We also focus on a tilt test, described as follows: Consider a body on a horizontal bed and assume that there are no differences in terms of orthostatic pressures in the vascular network. At a given time instant, a tilt of the table occurs, but the level of the heart remains the same, i.e., much of the body moves downward except the shoulders and head. This creates a variation in the orthostatic pressure in some parts of the vascular network. Such a phenomenon is simulated by changing the external pressure of the generic artery as follows (see [10] for details):

$$P_{ext}\left(t\right)=\rho g\Delta hsin{\displaystyle \frac{\pi t}{2}},$$

where g is the gravity acceleration, and $\Delta h$ is (in the case where a person is upright) the elevation change between the heart and the middle of the edge. The possible variations in aortic pressure and flow velocity at edge 26 (intercostal artery) are presented in Figure 10. The tilt has a duration, T, of just 1 s, and it occurs between seconds 2 and 3 of the simulation process. We present (in black) the variations in arterial pressure and flow velocity. For such quantities, the recovery times, which indicate the autoregulation mechanisms, are different, i.e., about 0.5 s for pressure and about 1 s for flow velocity. Notice that we observe different recovery times for the various edges. Finally, we discuss the numerical optimization for the value of the tilt duration, T, to minimize, either for pressure or flow velocity, the average recovery time in all arteries. By using the MATLAB (version R2023B) routine fminsearch, we found that the optimal value is $T_{opt}\simeq 0.8$. This outcome is meaningful, considering that the tilt test allows for the diagnosis of syncope or dysautonomia. Hence, $T_{opt}$ indicates the duration that avoids meaningful drops in blood pressure or heart rate, with the consequence of becoming unconscious.

5. Conclusions

In this paper, a theoretical model for blood flow in vascular networks is considered. The approach, based on PDEs, describes arterial pressures and flow velocities. Numerical solutions are found by using ad hoc approximation schemes that reveal the details of pressures and velocities in segments of vascular networks. Indeed, the presented results are obtained using some limited assumptions (for instance, blood is seen as a Newtonian fluid); however, the analysis is quite realistic due to the considered case studies. This assumption allows for the investigation of phenomena that are often described by different and more complicated models and numerical approaches.

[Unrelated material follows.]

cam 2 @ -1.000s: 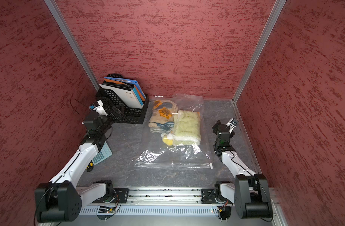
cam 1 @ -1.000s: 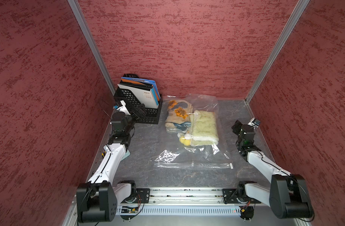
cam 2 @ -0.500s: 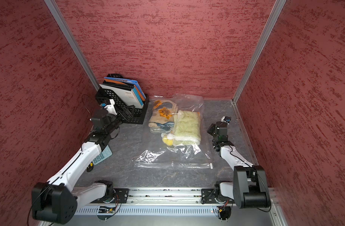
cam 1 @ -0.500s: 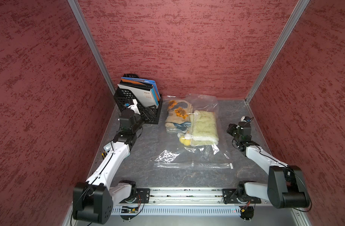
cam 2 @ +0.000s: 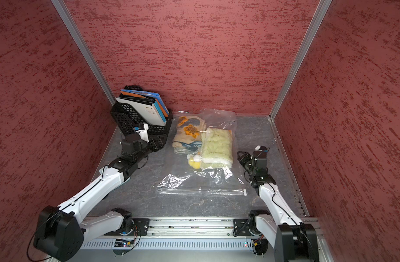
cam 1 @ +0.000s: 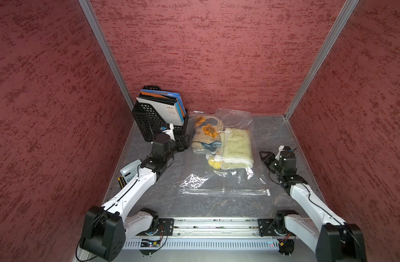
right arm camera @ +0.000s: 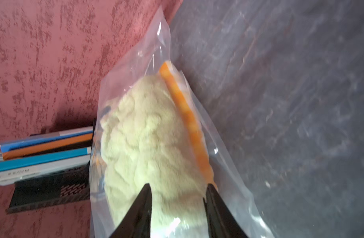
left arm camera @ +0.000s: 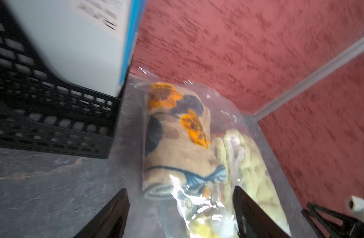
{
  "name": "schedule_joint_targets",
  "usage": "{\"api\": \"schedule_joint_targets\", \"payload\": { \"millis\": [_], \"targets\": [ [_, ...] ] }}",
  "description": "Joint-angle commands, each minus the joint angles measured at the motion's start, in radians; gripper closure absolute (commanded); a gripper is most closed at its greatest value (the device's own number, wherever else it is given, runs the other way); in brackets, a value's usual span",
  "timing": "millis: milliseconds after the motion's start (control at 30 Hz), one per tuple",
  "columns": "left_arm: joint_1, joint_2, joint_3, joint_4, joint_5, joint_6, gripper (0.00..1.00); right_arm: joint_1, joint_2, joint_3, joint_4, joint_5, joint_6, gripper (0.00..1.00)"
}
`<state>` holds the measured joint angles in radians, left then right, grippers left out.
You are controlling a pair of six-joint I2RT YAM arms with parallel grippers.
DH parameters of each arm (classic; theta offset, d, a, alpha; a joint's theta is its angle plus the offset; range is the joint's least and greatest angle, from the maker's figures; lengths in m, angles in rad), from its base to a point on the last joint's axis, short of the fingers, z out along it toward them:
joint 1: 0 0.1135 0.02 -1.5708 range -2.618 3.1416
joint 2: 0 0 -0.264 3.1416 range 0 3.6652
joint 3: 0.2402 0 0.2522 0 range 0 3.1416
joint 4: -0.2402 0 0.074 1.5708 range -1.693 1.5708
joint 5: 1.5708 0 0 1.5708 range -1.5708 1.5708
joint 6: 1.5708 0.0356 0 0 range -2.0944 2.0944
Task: Take the blanket out of the vacuum bag
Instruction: Adjust the vacuum bag at the center of the board.
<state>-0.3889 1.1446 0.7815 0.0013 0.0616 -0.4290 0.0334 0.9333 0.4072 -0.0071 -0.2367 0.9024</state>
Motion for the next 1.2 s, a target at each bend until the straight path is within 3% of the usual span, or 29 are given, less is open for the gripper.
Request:
{"api": "schedule_joint_targets", "payload": {
  "millis": [0,100,267,400,500,600,767,867,967,1067,1167],
  "targets": [
    [-0.138,0.008,0.070,-0.135,-0.098,0.116,0.26,0.026,-0.141,-0.035,-0.149,-0.102,0.121,0.54],
    [-0.208,0.027,0.076,-0.221,-0.147,0.121,0.28,0.062,-0.270,-0.056,-0.266,-0.099,0.158,0.50],
    [-0.187,0.038,0.032,-0.299,-0.260,-0.020,0.26,0.069,-0.298,0.014,-0.402,0.055,0.041,0.35],
    [-0.077,0.062,0.008,-0.380,-0.203,-0.159,0.25,0.066,-0.158,0.071,-0.403,0.212,-0.028,0.25],
    [-0.016,0.066,-0.025,-0.421,-0.159,-0.218,0.27,0.065,-0.029,0.120,-0.350,0.234,-0.105,0.24],
    [0.017,0.073,-0.064,-0.410,-0.072,-0.245,0.25,0.035,0.084,0.169,-0.310,0.292,-0.163,0.16],
    [0.025,0.179,-0.092,-0.342,0.069,-0.259,0.23,-0.060,0.303,0.289,-0.168,0.167,-0.251,0.13],
    [0.031,0.231,-0.118,-0.258,0.166,-0.276,0.32,-0.139,0.474,0.367,-0.053,-0.008,-0.243,0.18],
    [0.010,0.257,-0.130,-0.214,0.184,-0.302,0.35,-0.179,0.633,0.442,0.070,-0.170,-0.231,0.23],
    [-0.012,0.282,-0.113,-0.234,0.168,-0.283,0.39,-0.179,0.767,0.573,0.065,-0.320,-0.273,0.28],
    [-0.021,0.305,-0.116,-0.223,0.176,-0.282,0.48,-0.178,0.840,0.645,0.102,-0.412,-0.259,0.29]
  ]
}}
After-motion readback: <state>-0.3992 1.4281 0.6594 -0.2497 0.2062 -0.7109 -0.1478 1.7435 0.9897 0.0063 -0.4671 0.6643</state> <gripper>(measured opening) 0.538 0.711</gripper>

First, a 15-edged network is presented. The corresponding simulations prove that pressures and velocities have oscillations, which results in consequent volume variations in arteries. This context also relies on the presence of Mayer waves in the human body. Finally, another situation is presented for the principal arteries, and some results were obtained via modeling the heart valve. This last case shows the mechanism of autonomous regulation for blood pressures and flow velocities in general and also in the presence of tilt tests that cause high variations in equilibrium conditions for blood flows.

For future research activities, the primary aim is to study other vascular networks by using models that remove some of the hypotheses of the presented approach. Notice that the adoption of new models implies further numerical methods that are more suitable for the dimension of the studied domains. Then, optimization issues that involve either heart rates or oxygenation caused by the pulmonary system will be faced.